The exchequer returns this week presented a grim picture of the public finances a year into the pandemic. Public spending in the first two months of this year is running more than €2 billion ahead of last year, as the lockdown forces the Government to burn through cash at a quicker-than-expected rate. Tax returns are way down on last year. The country is borrowing money at a staggering rate to make up the difference.
So what? Everyone’s borrowing like crazy. Joe Biden is starting his presidency with a gargantuan $1.9 trillion stimulus package. The European Union, which is providing €750 billion through grants and loans, suggested this week that its fiscal rules will remain in abeyance for next year. The European Central Bank meanwhile, continues to directly finance EU governments through buying their bonds.
Two things need to be said: firstly, huge deficit spending now is essential. Our society and economy – and everyone else’s – is being preserved, albeit in deep freeze, by the Government stepping in to maintain incomes and services with tens of billions of borrowed euro. The social and economic consequences of an alternative, where governments cut their cloth according to their measure, would not just be extraordinarily painful, they would be profoundly destabilising. It would destroy the society we know.
Now, maybe you think that’s a good thing. We could go on to rebuild a more just, sustainable and equitable society. It’s a coherent view to hold.
But I’d say there are two important concerns about that. The first is that the process of society and the economy disintegrating would be pretty unpleasant for everyone. The second is there is no guarantee that the new society and economy would turn out to be quite the nirvana you might hope for.
There are those who think that it’s worth the risk. But most people, I think, would prefer to preserve the society and economy we have while seeking to improve it. Which means they should pay attention to the second point: this can’t go on forever.
Limits
No stimulus package, however large, is infinite. The drearily law-based, tight-assed EU will suspend its fiscal rules for 2022, but expects their reintroduction in 2023. And the bond market, where most government debt is raised, has its own limits.
In recent weeks, the bond markets have semaphored that their appetite for public debt is not endless, sending interest rates upward and spooking investors. Last week, the Financial Times called it a “disconcertingly swift and powerful bond market rout”.
In The Irish Times, Chris Johns observed, “Bond markets are signalling trouble . . . Their prices are falling, which means that yields and interest rates are rising. One traditional role of those yields and rates is to exert fiscal discipline on finance ministers: bonds tell governments when they are borrowing too much.”
Readers with memories that stretch back more than a decade will remember what it’s like to become acquainted with the bond markets. You can argue all you want that the world should be organised in a different way, that financial markets should not wield the power that they do, that government budgets should not be subject to the forces of financial capitalism – but until you get around to changing it (and, sincerely, good luck with that), you will have to deal with the world as it is.
It is true that whatever Donohoe does to reduce the deficit will be labelled as austerity by his political opponents
It is one of the Government’s principal responsibilities that it executes a prudent economic policy and maintains control of the public finances. This not an abstract debate – the consequences are very real for an awful lot of people. Because those who will suffer most when a government loses control of its finances are the people who depend the most on the state for help. Pensioners. People who need healthcare. Children in education. People with special needs. Those who have lost their jobs.

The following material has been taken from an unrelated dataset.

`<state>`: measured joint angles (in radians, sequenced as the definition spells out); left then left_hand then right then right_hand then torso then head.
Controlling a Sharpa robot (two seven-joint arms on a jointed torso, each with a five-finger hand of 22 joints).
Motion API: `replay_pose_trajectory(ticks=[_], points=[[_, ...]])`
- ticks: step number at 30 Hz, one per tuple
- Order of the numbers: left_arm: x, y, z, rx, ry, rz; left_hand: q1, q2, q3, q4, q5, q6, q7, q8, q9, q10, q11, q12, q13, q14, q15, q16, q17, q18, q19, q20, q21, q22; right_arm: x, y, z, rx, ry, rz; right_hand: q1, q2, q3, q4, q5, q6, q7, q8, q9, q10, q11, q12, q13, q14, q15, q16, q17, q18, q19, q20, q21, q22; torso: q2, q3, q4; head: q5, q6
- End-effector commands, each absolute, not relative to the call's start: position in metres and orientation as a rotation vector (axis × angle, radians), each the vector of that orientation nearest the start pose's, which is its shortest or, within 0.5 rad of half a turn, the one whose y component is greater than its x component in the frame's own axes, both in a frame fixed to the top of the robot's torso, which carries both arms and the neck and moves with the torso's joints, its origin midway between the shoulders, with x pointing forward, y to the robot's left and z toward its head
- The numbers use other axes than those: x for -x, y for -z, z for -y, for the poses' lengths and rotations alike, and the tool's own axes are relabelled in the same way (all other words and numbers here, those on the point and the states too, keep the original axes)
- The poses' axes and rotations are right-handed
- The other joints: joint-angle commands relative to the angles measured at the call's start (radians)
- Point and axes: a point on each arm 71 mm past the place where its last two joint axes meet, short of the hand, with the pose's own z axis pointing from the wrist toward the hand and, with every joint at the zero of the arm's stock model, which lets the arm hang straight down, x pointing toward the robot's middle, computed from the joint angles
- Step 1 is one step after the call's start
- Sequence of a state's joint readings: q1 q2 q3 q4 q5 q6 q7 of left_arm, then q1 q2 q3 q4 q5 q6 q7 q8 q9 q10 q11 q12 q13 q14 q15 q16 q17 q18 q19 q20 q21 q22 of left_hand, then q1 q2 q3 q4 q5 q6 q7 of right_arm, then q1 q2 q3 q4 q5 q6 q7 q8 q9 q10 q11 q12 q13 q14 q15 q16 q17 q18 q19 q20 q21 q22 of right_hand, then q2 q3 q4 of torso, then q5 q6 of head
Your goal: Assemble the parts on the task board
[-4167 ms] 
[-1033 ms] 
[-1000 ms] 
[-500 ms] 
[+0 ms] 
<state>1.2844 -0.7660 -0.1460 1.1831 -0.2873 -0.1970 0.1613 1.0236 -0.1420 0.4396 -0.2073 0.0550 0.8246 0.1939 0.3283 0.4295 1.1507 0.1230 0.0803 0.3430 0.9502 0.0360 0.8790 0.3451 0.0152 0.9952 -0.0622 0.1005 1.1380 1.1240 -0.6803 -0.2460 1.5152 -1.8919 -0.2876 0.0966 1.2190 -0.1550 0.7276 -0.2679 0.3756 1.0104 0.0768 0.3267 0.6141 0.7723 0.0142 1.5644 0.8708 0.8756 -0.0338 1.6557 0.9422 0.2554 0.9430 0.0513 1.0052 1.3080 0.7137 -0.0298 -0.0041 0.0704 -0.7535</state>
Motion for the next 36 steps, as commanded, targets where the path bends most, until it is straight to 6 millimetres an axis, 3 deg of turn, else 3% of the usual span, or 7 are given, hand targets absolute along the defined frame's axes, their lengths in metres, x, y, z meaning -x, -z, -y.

There is nothing right-wing or left-wing about this. The arguments between right and left are on the size of the state and how it should be funded, where to tax and where to spend. These are the age-old, fundamental questions of politics. But what is not arguable is the need for the public finances to be sustainable.
In fact, it is even more important for centre-left governments to run prudent fiscal policies because they are the people who believe in the power of government to improve society and to help people in their daily lives. They believe in public services, welfare, public housing, climate action and all the rest of it. The dominant political philosophy in the West for a long time was shrinking the state. That era is long gone. Fine. But a bigger state is a more expensive state, and it must be paid for.
Sustainable budgets
That is why the bond markets matter, and why a return to sustainable budgets in the next couple of years is imperative, no matter who is in government. That will mean reducing the deficit when the economy reopens, and that process will become central to our politics soon enough.
In a speech to the ESRI on Thursday, Paschal Donohoe gave notice enough about what’s coming. “The idea that ‘deficits don’t matter’ – especially for a small economy without the possibility to print its own currency – is so far wide of the mark as to be dangerous,” he said. He cautioned that the deficit would be reduced “at the appropriate pace and time”, but insisted it would have to be done.
Donohoe may underestimate how difficult this is going to be. It is true that a return to austerity would be politically and economically bonkers; it is also true that whatever Donohoe does to reduce the deficit will be labelled as austerity by his political opponents. That is why he will have to begin making the case for a gradual return to sustainable budgets this year. He will have to make that case inside and outside government. He has his work cut out.